24. Brennan and Dawson JJ held that the failure in that case to evaluate the relevant circumstances in combination was a failure to consider matters which were relevant to the exercise of the discretion under the section (167 CLR at 379). Deane J, (with whom Gaudron and McHugh JJ expressed their concurrence on this point, albeit that they were dissenting) explained that the power under consideration allowed departure from the norm only in the exceptional or special case where the circumstances justified it (167 CLR at 383, 397).

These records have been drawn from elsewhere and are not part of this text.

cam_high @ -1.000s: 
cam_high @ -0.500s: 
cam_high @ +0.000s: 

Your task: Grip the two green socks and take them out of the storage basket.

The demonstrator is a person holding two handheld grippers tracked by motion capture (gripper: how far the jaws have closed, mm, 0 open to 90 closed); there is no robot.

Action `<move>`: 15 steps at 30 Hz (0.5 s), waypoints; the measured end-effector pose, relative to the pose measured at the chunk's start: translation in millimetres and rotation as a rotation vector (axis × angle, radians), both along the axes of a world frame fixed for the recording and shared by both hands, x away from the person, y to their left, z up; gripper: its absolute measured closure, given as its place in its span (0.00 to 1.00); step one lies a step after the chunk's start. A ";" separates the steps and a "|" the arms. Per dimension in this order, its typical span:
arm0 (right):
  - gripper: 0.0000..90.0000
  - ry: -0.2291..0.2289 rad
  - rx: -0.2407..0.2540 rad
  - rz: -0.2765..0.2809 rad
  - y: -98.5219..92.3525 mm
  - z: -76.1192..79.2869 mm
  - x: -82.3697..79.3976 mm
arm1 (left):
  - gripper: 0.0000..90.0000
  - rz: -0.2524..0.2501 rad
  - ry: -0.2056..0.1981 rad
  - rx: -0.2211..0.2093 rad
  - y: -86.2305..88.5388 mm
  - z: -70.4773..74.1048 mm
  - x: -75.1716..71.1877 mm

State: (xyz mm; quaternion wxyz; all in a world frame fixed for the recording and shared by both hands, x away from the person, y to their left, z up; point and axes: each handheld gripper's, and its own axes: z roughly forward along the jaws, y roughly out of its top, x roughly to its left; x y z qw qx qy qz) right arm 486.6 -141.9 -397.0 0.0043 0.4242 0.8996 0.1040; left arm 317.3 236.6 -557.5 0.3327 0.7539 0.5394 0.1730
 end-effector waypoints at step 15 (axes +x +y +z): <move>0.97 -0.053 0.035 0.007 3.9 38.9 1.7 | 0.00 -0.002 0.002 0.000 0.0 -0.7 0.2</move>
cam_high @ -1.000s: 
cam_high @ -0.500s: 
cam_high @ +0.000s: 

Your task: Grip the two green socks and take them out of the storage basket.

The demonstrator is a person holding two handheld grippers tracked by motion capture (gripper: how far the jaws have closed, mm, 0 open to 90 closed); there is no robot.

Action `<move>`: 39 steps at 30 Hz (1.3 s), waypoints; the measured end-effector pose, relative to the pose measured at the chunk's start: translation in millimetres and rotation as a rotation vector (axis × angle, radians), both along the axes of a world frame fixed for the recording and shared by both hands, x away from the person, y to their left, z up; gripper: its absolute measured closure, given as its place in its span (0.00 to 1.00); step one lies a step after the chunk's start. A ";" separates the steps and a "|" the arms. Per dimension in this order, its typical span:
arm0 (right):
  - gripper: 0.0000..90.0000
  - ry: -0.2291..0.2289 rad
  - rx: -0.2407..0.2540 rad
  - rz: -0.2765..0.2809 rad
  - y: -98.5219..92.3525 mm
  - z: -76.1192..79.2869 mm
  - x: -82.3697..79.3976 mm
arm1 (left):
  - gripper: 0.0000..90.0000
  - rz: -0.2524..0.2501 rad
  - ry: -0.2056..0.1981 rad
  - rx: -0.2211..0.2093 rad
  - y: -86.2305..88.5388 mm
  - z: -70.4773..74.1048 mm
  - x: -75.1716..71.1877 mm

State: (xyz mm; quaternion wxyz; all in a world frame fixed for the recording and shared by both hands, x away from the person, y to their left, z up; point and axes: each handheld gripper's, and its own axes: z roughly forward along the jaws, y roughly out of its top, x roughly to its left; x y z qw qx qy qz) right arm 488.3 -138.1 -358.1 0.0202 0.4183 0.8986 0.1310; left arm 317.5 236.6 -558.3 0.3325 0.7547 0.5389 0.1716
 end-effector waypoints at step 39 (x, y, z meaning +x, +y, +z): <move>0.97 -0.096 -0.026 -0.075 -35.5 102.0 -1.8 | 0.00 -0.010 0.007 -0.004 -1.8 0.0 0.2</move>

25. And, in Baker v The Queen (2004) 223 CLR 513 at 573 [173] Callinan J referred with approval to what Lord Bingham of Cornhill CJ had said in R v Kelly (Edward) [2000] QB 198 at 208, namely:

‘We must construe “exceptional” as an ordinary, familiar English adjective, and not as a term of art. It describes a circumstance which is such as to form an exception, which is out of the ordinary course, or unusual, or special, or uncommon. To be exceptional a circumstance need not be unique, or unprecedented, or very rare; but it cannot be one that is regularly, or routinely, or normally encountered.’

26. Exceptional circumstances within the meaning of s 106KA(2) can include a single exceptional matter, a combination of exceptional factors or a combination of ordinary factors which, although individually of no particular significance, when taken together are seen as exceptional. Thus, the sun and moon appear in the sky everyday and there is nothing exceptional about seeing them both simultaneously during day time. But an eclipse, whether lunar or solar, is exceptional, even though it can be predicted, because it is outside the usual course of events.

27. It is not correct to construe ‘exceptional circumstances’ as being only some unexpected occurrence, although frequently it will be. Nor is it correct to construe the plural ‘circumstances’ as if it were only a singular occurrence, even though it can be a one off situation. The ordinary and natural meaning of ‘exceptional circumstances’ in s 106KA(2) includes a combination of factors which, when viewed together, may reasonably be seen as producing a situation which is out of the ordinary course, unusual, special or uncommon. And, the section is directed to the circumstances of the actual practitioner, not a hypothetical being, when he or she initiates or renders the services.”

[13] In summary, the expression “exceptional circumstances” has its ordinary meaning and requires consideration of all the circumstances. To be exceptional, circumstances must be out of the ordinary course, or unusual, or special, or uncommon but need not be unique, or unprecedented, or very rare. Circumstances will not be exceptional if they are regularly, or routinely, or normally encountered. Exceptional circumstances can include a single exceptional matter, a combination of exceptional factors or a combination of ordinary factors which, although individually of no particular significance, when taken together are seen as exceptional. It is not correct to construe “exceptional circumstances” as being only some unexpected occurrence, although frequently it will be. Nor is it correct to construe the plural “circumstances” as if it were only a singular occurrence, even though it can be a one off situation. The ordinary and natural meaning of “exceptional circumstances” includes a combination of factors which, when viewed together, may reasonably be seen as producing a situation which is out of the ordinary course, unusual, special or uncommon.”

Consideration

[32] This general protections application by Mr Owenhall was made 1 day outside of the 21 day time limit and therefore, can only be pursued if this time limit is extended.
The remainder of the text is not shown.